Reproduce, exactly and in full, only the lines below from the one containing "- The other" through the one containing "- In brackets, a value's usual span".

# # #

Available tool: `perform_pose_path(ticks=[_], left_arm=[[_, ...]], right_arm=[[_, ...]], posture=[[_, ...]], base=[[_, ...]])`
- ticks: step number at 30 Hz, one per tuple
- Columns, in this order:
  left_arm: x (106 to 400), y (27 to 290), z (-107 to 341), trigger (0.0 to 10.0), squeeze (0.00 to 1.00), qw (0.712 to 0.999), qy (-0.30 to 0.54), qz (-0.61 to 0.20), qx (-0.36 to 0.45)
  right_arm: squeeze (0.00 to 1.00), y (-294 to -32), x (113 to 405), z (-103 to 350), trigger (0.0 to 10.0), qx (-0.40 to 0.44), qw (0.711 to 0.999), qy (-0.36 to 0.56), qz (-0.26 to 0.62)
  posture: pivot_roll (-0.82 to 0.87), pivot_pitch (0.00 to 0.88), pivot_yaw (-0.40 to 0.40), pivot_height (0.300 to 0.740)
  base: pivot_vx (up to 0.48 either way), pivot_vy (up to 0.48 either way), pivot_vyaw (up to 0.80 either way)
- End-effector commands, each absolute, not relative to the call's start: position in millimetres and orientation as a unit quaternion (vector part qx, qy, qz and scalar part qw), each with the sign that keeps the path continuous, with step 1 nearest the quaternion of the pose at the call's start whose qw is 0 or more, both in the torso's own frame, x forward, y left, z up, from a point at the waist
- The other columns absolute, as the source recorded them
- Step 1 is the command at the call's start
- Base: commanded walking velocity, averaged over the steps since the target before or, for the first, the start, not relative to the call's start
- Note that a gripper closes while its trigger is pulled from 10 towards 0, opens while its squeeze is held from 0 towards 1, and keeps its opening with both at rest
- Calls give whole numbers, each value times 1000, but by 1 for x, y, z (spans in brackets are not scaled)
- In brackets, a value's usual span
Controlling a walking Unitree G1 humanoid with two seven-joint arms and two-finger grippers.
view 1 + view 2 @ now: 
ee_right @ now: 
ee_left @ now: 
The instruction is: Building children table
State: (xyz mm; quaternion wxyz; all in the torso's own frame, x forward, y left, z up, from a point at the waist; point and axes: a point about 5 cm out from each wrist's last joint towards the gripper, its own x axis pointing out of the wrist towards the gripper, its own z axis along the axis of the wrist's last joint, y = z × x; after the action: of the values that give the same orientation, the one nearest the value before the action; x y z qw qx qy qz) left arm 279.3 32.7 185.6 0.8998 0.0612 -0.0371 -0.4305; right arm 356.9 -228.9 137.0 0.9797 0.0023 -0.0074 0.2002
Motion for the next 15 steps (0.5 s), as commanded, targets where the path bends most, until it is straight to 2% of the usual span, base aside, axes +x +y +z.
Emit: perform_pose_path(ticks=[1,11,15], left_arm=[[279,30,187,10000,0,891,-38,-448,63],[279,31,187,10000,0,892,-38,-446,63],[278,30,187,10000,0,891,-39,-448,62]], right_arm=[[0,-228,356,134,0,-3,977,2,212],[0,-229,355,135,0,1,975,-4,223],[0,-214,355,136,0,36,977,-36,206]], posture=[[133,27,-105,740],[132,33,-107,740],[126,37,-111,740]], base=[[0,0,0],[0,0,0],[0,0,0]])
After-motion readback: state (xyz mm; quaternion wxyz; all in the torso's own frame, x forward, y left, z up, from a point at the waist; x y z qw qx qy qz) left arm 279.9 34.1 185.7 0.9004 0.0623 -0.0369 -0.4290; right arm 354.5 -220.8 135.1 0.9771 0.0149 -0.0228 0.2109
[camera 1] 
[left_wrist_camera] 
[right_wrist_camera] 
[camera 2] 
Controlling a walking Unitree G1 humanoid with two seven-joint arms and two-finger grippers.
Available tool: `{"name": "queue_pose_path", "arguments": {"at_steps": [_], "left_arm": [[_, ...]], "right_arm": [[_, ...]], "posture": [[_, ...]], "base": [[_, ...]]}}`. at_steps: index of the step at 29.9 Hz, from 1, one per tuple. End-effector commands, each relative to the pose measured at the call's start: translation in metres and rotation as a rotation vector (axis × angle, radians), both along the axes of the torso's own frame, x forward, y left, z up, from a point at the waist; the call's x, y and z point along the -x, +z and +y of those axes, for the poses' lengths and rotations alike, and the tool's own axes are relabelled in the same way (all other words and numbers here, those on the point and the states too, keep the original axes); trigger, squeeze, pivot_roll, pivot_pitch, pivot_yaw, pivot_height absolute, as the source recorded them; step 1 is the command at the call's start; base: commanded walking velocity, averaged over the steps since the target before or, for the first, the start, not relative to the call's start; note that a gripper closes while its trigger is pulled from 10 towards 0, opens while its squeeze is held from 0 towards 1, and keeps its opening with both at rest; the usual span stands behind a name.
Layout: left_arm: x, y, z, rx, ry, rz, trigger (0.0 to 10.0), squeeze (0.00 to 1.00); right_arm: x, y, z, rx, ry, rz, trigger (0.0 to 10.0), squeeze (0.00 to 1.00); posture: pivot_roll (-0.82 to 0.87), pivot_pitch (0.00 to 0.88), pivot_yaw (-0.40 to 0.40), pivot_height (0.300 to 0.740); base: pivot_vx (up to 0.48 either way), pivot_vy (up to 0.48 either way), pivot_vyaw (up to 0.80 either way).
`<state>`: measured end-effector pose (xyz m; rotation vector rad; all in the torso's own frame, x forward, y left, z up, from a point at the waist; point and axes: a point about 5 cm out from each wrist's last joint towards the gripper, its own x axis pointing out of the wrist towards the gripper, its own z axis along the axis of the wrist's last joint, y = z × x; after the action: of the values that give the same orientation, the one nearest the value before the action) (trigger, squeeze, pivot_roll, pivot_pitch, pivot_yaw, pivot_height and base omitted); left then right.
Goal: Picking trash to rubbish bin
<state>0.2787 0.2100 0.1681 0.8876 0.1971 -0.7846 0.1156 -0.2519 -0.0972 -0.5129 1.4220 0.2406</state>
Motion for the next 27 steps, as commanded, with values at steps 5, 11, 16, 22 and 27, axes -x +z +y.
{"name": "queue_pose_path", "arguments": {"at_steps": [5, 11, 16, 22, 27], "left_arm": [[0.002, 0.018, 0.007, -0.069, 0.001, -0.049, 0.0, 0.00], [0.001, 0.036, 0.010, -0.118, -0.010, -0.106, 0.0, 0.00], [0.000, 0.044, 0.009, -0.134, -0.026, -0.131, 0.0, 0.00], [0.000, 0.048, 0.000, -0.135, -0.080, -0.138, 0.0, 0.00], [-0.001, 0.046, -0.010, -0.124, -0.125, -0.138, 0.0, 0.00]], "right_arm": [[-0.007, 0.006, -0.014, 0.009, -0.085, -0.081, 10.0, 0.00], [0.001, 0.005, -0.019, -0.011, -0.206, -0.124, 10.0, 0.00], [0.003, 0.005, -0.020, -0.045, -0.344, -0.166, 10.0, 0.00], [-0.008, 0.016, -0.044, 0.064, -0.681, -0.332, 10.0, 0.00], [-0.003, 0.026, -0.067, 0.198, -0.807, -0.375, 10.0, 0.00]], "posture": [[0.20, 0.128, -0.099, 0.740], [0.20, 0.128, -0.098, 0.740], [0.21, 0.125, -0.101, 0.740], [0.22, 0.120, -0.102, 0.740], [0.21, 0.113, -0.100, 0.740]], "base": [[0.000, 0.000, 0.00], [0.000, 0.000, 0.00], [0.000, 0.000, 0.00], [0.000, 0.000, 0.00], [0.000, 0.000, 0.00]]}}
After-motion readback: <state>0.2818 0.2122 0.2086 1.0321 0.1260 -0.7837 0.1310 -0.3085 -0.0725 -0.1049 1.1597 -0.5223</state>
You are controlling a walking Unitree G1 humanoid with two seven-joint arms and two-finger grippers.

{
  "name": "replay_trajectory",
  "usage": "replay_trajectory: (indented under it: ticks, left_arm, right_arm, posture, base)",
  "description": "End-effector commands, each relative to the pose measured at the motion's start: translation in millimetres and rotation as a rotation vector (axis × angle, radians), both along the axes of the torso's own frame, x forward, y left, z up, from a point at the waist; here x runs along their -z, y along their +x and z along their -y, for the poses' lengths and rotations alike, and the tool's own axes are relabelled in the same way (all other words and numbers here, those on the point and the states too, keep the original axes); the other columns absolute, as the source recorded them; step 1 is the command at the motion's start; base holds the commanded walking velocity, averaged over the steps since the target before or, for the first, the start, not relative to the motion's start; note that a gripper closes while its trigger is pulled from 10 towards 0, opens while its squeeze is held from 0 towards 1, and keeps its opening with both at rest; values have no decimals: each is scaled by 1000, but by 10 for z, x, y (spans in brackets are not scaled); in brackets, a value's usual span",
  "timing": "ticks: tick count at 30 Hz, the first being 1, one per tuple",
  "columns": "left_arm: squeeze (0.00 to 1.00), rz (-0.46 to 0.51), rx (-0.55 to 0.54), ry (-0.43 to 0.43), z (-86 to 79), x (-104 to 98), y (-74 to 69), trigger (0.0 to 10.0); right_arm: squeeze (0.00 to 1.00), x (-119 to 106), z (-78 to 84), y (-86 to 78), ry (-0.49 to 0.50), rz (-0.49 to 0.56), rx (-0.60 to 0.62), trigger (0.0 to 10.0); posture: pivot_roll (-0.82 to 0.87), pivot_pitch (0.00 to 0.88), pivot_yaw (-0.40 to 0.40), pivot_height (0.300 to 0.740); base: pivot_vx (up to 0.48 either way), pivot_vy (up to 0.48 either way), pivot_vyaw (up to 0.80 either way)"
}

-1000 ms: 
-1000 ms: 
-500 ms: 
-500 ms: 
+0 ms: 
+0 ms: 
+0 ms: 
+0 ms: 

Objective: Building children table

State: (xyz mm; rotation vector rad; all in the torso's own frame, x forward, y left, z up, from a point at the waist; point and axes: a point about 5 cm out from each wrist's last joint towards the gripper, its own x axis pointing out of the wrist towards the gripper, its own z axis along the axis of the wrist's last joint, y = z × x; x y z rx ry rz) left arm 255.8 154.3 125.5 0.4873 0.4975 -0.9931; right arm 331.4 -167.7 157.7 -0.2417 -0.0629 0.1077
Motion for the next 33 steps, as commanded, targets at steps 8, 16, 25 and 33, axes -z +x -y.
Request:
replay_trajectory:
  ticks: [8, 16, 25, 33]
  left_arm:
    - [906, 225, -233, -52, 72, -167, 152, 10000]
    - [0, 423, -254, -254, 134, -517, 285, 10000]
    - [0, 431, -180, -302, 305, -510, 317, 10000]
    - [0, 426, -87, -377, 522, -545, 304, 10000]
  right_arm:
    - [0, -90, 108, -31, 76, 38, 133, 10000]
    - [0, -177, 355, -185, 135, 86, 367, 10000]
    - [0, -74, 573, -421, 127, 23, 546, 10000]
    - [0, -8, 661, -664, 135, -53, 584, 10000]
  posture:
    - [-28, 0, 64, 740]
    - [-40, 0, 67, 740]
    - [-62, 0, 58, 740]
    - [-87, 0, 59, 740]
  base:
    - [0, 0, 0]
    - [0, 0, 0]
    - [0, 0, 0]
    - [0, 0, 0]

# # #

→ Solution for this problem
- The other columns absolute, as the source recorded them
- Step 1 is the command at the call's start
- Base: commanded walking velocity, averaged over the steps since the target before or, for the first, the start, not relative to the call's start
- Note that a gripper closes while its trigger is pulled from 10 towards 0, opens while its squeeze is held from 0 towards 1, and keeps its opening with both at rest
- Calls give whole numbers, each value times 1000, but by 1 for x, y, z (spans in brackets are not scaled)
- In brackets, a value's usual span

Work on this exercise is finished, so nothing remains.